Privacy legislation is hard.
Still, by the time we got to the lame duck session, there weren't any good options on the table. More than 90 human rights and LGBTQ Groups opposed the Kids Online Safety Act (KOSA), and the sponsors' attempts to address the problems didn't go far enough. And as the letter to Speaker Pelosi on the American Data Privacy and Protection Act (ADPPA) from WA People's Privacy, Washington Poor People's Campaign, PDX Privacy, Japanese American Citizens League Seattle Chapter, Whatcom Human Rights Task Force and a bunch of Indivisible groups details, the current version of ADPPA needs significant strengthening "to protect abortion healthcare-seekers, Immigrants, Poor, BIPOC, LGBTQ2SIA+ and unfavored communities and individuals from commercial surveillance and overreaches of law enforcement via access to our data."
Far better to continue the discussions in 2023 than to pass a bill with major problems.

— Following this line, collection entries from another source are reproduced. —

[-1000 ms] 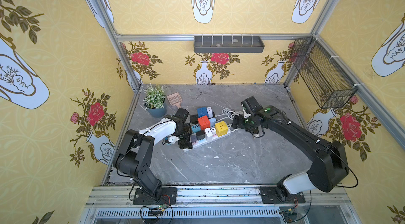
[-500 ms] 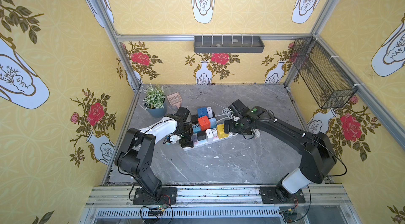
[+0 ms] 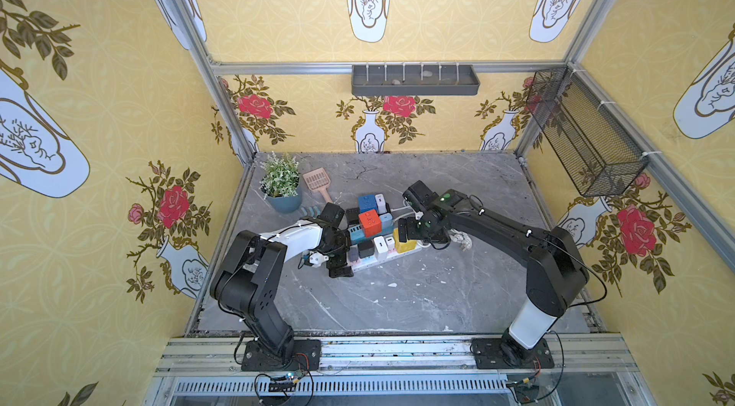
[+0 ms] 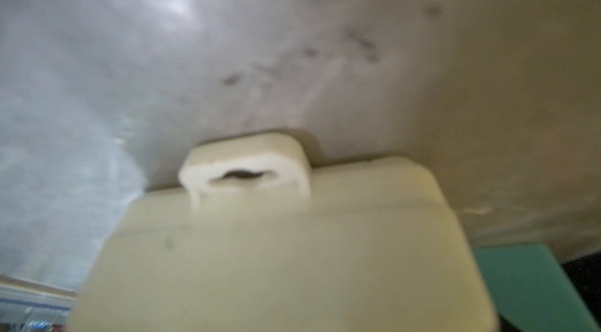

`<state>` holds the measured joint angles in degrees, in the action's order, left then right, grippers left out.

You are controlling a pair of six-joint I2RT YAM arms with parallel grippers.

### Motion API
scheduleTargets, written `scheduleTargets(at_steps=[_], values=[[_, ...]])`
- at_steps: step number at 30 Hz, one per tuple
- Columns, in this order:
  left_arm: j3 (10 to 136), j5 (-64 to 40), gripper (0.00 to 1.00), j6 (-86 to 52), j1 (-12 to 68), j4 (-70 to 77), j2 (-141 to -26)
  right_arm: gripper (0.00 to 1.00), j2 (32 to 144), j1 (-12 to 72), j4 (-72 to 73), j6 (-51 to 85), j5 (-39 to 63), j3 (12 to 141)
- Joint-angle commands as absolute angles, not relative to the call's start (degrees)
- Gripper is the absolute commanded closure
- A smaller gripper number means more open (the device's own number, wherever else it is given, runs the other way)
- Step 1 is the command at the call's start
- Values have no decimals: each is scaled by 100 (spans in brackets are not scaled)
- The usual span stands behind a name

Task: Pull the plug off the socket
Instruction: Adjust the socket at the center of the board, then remove the plug from the socket.

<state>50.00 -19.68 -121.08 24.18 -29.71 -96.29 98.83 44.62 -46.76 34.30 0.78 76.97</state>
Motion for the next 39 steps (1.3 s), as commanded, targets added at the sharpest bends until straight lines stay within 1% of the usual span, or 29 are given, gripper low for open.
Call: scheduleTargets(at_steps=[1,3,7,10,16,21,24,34,39], values=[[4965,-1819,1,-13575,2373,-3838,-9780,2,9882,4470,-4715,3396,-25,7705],[4991,-1773,4,-13623,2356,-3915,-9768,2,9870,4470,-4727,3398,-42,7701],[5064,-1668,18,-13576,2325,-4077,-9781,0,9793,4471,-4748,3374,-120,7659],[5144,-1609,26,-13425,2296,-4109,-9854,1,9862,4693,-4911,3257,-452,7839],[5265,-1635,29,-13385,2310,-4131,-9929,1,9974,4975,-4887,3527,-275,7806],[5209,-1667,33,-13473,2308,-4021,-9901,0,9974,5080,-4796,3794,-221,7639],[5195,-1692,34,-13467,2320,-3995,-9910,5,10099,5064,-4745,3732,-203,7656],[5150,-1705,36,-13482,2339,-3863,-9939,9,10212,5105,-4660,3769,75,7533],[5160,-1705,37,-13482,2355,-3846,-9941,14,10339,5108,-4676,3738,90,7606]])
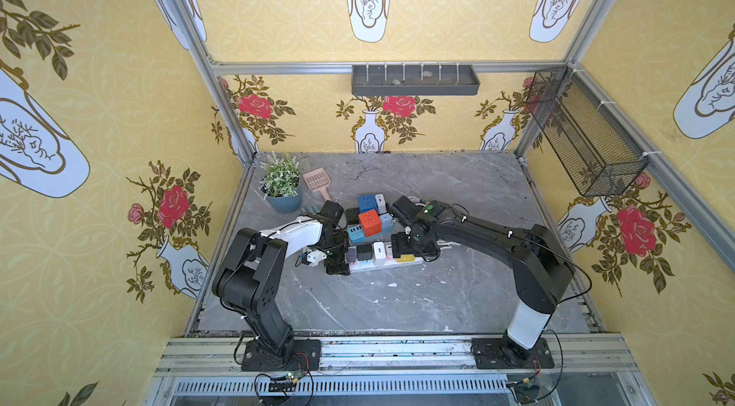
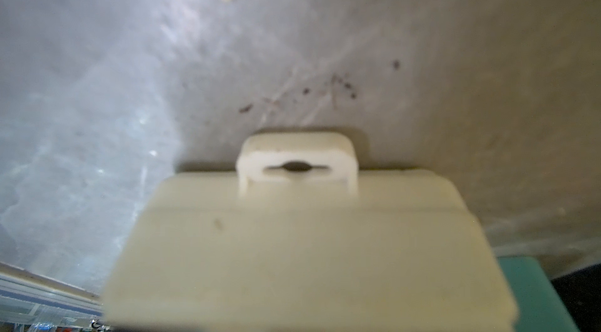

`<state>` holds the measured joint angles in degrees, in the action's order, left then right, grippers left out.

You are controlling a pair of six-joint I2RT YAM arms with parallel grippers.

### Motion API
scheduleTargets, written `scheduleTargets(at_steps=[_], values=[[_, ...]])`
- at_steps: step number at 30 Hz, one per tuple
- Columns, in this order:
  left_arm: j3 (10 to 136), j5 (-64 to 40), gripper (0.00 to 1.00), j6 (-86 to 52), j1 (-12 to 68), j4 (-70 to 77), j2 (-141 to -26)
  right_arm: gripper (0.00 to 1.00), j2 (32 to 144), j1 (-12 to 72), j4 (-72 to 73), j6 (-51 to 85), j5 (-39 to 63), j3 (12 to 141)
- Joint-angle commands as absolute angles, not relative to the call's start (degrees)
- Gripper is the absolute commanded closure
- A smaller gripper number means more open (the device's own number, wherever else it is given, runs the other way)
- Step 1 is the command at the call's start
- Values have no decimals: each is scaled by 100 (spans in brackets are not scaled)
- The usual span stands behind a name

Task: Pull the plug off the socket
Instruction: Remove the plug from the socket.

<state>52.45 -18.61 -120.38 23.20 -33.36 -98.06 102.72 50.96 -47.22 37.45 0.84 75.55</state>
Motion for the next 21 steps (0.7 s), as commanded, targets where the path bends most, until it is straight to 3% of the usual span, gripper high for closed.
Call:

And the anti-climactic ending shouldn't undercut the very real progress that was made in 2022:
- ADPPA was the first comprehensive privacy bill to advance from committee this decade – and a 53-2 bipartisan vote that privacy is a civil right is a huge achievement. Not only that, as the WA People's Privacy letter highlights, there are specific suggestions for improvements that would address many of the bill's current weaknesses; and privacy abuses from companies like Twitter will no doubt continue to provide real-world test cases as to how effective proposed legislation is.
- On kids privacy, bipartisan consensus emerged on key high-level points from COPPA 2.0 and ADPPA (although there are lots of details to iron out): banning targeted marketing to children, extending data protection to teenagers, and creating a Youth Marketing and Privacy division in the FTC.
- The Fourth Amendment Is Not For Sale Act got strong bipartisan support at its July hearing.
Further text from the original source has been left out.